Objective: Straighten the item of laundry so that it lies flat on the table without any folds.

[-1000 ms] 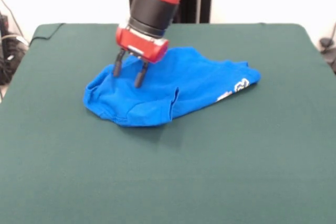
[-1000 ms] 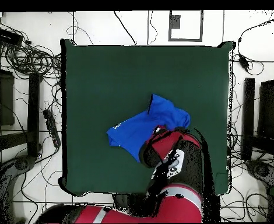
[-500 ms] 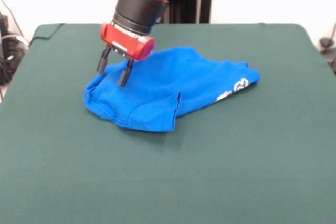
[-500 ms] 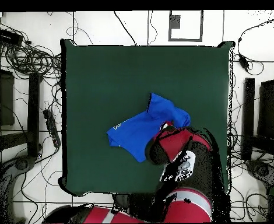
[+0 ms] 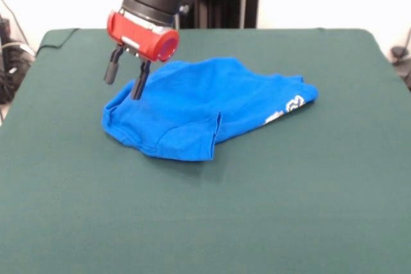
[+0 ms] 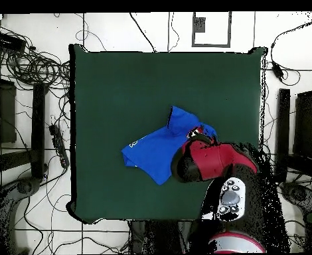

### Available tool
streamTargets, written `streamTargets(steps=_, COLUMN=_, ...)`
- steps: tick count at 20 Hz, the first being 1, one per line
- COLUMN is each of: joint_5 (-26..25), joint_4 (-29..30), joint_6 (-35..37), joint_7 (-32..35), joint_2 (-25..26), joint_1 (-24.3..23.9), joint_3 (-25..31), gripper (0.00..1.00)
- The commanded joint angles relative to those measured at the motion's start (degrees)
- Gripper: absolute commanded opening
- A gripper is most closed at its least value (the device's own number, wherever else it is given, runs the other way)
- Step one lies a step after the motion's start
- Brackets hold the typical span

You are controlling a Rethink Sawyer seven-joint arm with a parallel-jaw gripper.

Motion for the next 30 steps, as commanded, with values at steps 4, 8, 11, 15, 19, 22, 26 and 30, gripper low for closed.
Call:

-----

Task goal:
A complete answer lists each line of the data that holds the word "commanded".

Task answer:
- The commanded joint angles relative to those measured at the motion's start (degrees)
- Gripper: absolute commanded opening
Motion for the next 30 steps, as commanded, with values at steps 4, 8, 11, 15, 19, 22, 26 and 30, gripper low for closed.

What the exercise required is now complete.